• _Try it_: Answer with a single number: how many lines in the listing below include "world"?

........

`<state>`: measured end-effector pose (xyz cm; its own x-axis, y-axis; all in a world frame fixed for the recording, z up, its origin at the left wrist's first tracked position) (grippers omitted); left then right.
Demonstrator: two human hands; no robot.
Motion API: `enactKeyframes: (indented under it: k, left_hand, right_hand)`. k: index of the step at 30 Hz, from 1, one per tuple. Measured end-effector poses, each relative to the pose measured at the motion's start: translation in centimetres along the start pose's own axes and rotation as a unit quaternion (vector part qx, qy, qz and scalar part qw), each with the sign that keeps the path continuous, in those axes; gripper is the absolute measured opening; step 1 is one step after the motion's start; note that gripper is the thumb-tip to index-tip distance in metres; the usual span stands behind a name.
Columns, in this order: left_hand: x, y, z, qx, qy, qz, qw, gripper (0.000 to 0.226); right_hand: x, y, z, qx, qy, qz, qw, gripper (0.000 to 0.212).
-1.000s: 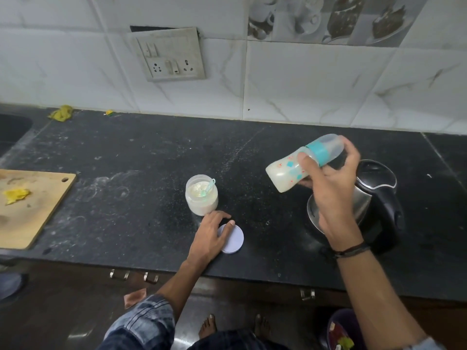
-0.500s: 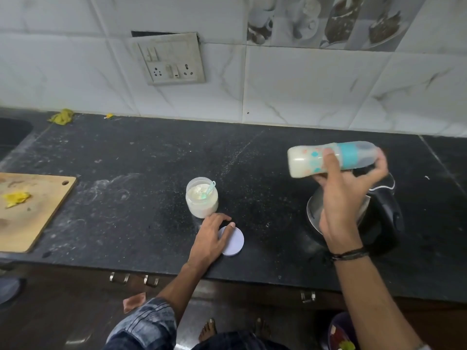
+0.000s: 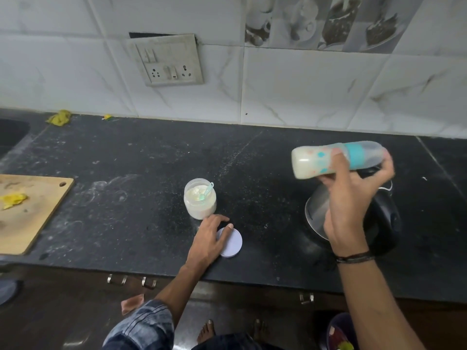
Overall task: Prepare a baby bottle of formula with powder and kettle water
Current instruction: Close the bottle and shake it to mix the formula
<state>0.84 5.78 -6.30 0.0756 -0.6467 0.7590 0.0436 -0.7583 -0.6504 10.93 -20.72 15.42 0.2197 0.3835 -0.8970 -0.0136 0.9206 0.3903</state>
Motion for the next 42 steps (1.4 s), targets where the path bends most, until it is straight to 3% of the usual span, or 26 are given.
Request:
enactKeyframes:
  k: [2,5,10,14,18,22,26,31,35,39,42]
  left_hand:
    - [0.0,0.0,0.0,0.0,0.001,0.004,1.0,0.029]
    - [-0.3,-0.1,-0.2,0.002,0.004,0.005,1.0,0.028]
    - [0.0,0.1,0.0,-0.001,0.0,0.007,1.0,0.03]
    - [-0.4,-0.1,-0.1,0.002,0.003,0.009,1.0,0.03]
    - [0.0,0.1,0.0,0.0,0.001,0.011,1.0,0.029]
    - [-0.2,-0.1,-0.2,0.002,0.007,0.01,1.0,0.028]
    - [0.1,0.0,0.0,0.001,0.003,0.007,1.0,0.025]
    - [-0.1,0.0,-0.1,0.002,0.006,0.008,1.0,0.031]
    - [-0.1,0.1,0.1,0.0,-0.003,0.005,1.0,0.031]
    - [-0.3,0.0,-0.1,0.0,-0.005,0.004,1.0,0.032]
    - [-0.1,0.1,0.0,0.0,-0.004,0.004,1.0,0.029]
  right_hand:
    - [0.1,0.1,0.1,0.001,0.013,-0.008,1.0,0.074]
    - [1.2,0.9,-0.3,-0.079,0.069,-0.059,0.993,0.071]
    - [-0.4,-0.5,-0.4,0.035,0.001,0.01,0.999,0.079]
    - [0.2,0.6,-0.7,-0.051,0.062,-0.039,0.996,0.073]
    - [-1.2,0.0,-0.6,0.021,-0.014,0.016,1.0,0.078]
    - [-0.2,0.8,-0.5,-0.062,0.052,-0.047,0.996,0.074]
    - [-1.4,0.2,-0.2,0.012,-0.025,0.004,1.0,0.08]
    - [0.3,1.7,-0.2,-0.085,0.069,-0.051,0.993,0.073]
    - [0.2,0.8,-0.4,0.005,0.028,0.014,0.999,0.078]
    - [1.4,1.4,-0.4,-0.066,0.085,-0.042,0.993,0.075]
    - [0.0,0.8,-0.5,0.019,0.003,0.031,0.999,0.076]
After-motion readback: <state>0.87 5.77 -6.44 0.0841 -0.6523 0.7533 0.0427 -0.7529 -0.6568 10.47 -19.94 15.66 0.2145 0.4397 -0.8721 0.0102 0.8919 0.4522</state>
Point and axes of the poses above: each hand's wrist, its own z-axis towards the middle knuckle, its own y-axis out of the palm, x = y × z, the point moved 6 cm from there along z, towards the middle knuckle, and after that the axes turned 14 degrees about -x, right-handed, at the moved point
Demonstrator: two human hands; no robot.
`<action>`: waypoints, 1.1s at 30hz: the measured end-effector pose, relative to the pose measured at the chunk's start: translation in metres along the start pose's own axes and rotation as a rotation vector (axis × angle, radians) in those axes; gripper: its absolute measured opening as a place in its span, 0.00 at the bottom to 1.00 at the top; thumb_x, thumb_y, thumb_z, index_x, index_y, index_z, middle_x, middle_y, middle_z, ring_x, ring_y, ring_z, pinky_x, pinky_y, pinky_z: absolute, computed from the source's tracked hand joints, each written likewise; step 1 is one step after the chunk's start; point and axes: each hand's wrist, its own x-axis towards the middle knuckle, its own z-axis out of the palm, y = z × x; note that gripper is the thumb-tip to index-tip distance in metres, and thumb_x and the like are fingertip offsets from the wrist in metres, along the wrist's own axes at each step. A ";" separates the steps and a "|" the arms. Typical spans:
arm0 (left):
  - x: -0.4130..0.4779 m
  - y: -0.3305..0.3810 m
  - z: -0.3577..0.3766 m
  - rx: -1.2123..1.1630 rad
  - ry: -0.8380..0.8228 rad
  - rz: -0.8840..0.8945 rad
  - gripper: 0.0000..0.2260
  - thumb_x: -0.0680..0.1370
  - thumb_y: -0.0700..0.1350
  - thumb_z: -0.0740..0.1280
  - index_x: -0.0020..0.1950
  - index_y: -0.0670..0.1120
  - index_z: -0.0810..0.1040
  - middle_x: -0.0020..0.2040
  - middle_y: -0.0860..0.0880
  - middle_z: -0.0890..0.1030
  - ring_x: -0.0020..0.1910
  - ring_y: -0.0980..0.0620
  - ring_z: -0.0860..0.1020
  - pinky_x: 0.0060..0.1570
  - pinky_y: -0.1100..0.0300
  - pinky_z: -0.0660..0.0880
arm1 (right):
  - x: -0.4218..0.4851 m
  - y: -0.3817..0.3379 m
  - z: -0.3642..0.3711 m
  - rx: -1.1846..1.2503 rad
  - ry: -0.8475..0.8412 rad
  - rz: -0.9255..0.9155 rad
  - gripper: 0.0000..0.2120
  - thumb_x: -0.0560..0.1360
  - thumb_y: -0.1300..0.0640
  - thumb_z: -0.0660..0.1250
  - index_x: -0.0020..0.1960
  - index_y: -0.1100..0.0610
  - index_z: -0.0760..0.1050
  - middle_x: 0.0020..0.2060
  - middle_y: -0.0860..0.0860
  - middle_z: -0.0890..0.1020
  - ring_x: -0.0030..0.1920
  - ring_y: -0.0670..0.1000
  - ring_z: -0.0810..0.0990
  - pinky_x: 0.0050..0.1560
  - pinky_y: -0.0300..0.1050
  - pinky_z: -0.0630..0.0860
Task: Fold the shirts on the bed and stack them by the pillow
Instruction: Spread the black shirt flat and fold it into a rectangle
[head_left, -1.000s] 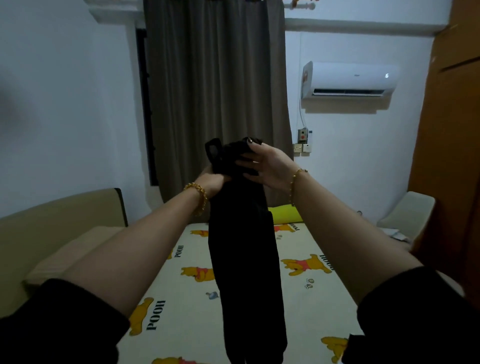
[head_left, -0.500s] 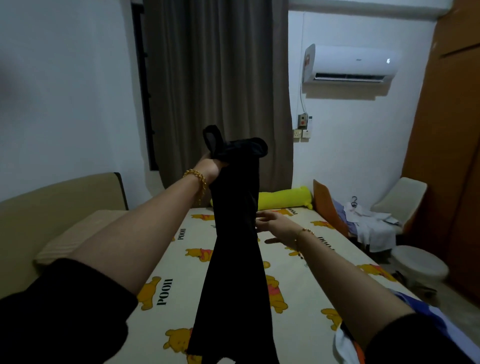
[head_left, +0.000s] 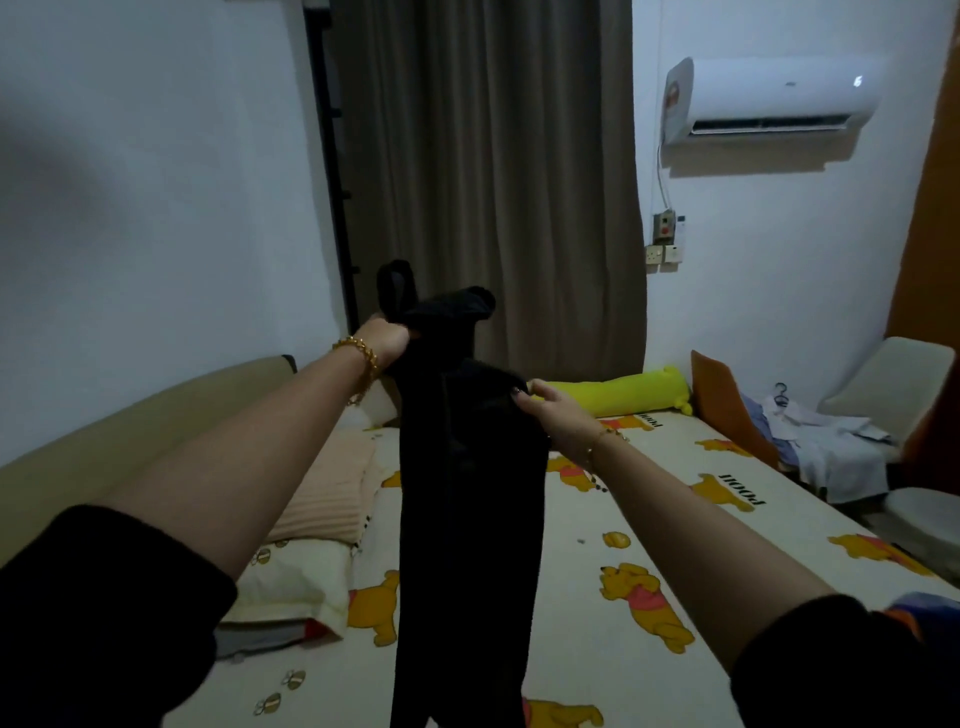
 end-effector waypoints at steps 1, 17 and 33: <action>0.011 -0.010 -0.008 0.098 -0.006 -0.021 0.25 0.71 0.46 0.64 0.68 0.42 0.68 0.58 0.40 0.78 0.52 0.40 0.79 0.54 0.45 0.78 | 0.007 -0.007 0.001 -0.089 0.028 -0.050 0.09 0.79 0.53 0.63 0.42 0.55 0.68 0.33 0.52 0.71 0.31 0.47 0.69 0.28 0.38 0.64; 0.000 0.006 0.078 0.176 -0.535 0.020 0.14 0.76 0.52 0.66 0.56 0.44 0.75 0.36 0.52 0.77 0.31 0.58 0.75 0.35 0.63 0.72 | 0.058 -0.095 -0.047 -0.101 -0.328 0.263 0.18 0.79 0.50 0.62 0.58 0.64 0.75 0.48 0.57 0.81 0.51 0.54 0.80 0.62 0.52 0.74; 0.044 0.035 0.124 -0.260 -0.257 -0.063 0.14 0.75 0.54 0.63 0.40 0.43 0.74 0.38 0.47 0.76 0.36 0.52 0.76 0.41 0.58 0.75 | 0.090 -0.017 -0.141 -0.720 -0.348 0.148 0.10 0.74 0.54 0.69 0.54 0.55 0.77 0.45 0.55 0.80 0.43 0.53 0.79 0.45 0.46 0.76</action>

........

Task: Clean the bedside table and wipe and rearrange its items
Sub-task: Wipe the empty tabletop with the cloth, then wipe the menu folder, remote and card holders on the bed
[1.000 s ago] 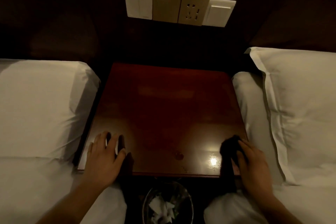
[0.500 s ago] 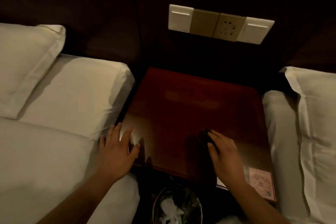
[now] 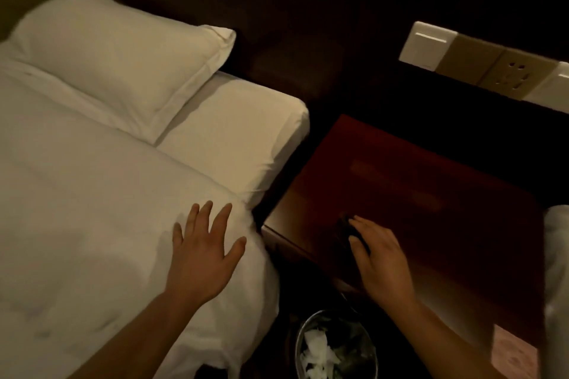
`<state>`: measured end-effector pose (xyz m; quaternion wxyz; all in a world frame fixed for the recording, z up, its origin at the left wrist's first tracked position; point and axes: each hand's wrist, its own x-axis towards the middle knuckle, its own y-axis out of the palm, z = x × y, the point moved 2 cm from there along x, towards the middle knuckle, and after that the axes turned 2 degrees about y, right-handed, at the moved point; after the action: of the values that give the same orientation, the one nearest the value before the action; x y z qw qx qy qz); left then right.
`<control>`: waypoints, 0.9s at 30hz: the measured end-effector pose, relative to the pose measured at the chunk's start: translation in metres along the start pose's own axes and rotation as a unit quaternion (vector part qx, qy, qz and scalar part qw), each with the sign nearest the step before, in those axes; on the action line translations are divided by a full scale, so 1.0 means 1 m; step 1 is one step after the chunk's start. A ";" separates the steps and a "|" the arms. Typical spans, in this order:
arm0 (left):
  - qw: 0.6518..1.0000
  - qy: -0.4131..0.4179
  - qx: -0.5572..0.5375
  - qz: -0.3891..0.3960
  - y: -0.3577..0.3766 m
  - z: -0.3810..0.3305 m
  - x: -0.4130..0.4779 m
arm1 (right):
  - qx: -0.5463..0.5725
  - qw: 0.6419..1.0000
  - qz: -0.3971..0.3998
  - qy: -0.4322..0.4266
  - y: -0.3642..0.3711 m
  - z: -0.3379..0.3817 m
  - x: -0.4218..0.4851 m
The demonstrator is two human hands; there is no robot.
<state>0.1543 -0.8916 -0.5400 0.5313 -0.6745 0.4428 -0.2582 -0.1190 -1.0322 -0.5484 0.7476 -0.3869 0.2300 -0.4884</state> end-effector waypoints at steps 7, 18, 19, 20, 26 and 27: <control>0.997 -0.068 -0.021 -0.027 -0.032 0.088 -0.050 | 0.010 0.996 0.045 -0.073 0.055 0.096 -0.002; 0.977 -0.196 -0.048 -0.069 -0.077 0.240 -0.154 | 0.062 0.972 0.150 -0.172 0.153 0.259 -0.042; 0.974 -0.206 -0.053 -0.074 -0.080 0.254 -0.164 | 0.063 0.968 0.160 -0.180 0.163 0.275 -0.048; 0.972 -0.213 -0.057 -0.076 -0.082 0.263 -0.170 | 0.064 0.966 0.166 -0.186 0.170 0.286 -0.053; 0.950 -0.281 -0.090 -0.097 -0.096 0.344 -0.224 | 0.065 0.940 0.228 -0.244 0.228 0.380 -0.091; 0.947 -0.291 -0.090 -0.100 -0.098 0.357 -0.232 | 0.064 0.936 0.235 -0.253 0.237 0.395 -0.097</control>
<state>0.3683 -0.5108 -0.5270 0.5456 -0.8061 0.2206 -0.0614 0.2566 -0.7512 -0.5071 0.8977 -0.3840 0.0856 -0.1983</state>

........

• _Solution for this exercise_: 2